Most meals on Temple University's main campus are served by a huge, multinational food-services company, Sodexo.

But in a sunny room tucked away in one academic building, students at the Rad Dish Cafe are cooking up something different: salads made with produce from the Lancaster Farm Fresh Cooperative and local-food distributor Common Market, sandwiches on bread baked at Philadelphia's Wild Flour Bakery, coffee from local fair-trade roaster Greenstreet, and juices from Neuron Nectars, a Temple graduate's company.

This modest cafe represents a big idea. Members say it's the only student-run food cooperative in the city.

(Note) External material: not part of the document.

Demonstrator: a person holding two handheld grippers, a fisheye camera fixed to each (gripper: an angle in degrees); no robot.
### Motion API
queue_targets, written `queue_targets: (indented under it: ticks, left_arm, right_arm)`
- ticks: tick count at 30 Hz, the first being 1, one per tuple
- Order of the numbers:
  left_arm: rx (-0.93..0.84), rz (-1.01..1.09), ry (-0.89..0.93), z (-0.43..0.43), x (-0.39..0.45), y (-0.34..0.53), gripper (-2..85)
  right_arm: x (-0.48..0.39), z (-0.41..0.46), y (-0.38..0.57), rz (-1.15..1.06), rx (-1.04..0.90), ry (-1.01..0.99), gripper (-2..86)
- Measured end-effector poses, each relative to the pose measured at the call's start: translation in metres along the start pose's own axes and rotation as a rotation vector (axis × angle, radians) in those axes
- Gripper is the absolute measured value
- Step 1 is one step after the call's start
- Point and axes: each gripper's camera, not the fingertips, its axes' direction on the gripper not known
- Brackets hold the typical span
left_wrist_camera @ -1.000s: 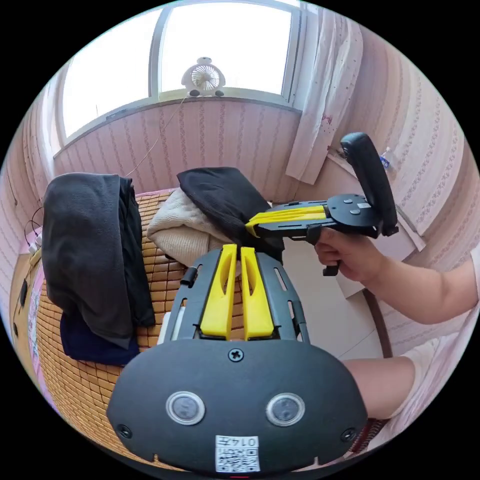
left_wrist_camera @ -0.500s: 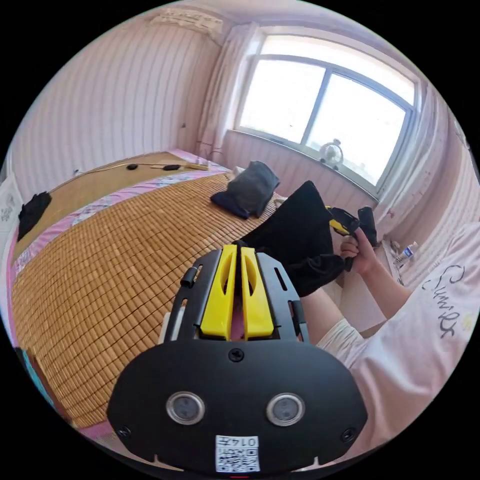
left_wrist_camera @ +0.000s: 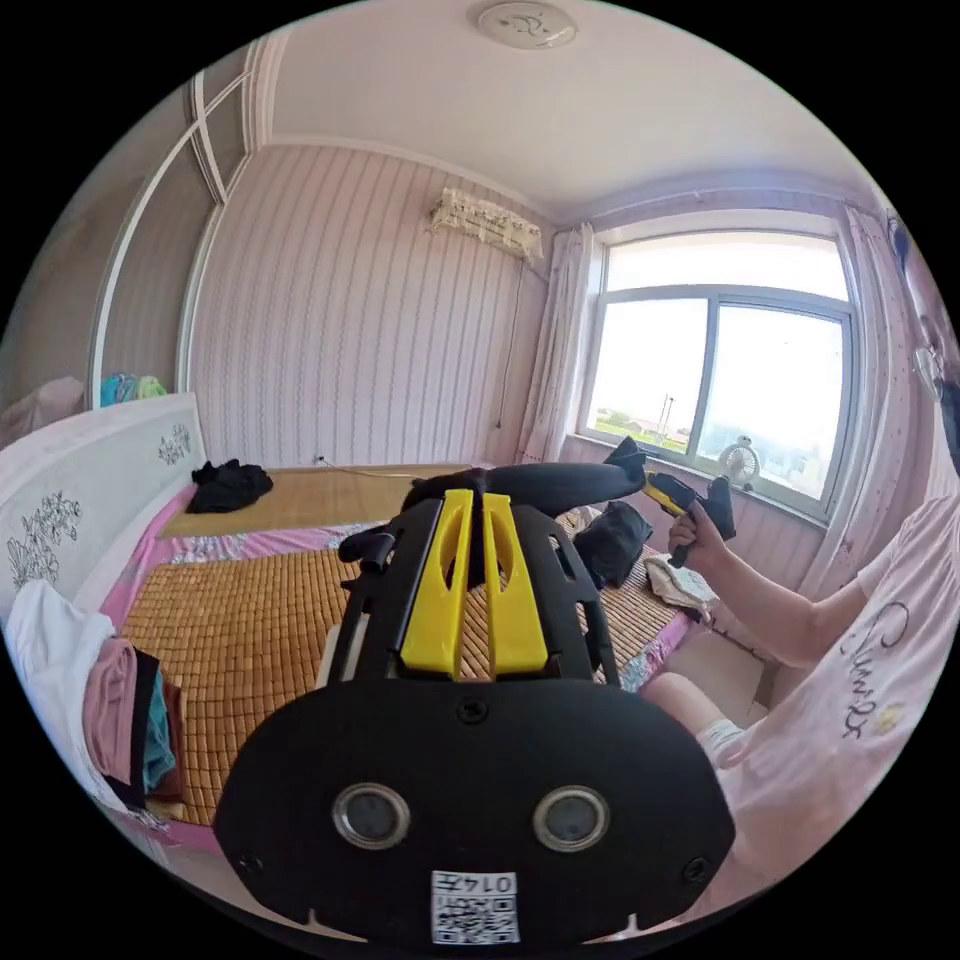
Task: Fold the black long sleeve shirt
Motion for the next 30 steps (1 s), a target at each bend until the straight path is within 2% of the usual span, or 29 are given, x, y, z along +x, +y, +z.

Such organizations - serving local, organic, and typically vegetarian fare made by and for students - have been springing up at colleges around the country.

It's not a new concept: The Maryland Food Collective, a worker-owned cooperative on the University of Maryland campus, has been around since 1975. But the movement has been attracting renewed interest, particularly since the nationwide launch in 2010 of a nonprofit, CoFED, that helps students around the country get food cooperatives up and running.

That was how students at the University of Delaware in Newark got the idea to turn their regular potluck dinner into the Down to Earth Food Coop, a nonprofit whose members do work trade with local farms to earn produce for twice-weekly vegetarian dinners, as well as monthly community dinners that are open to all.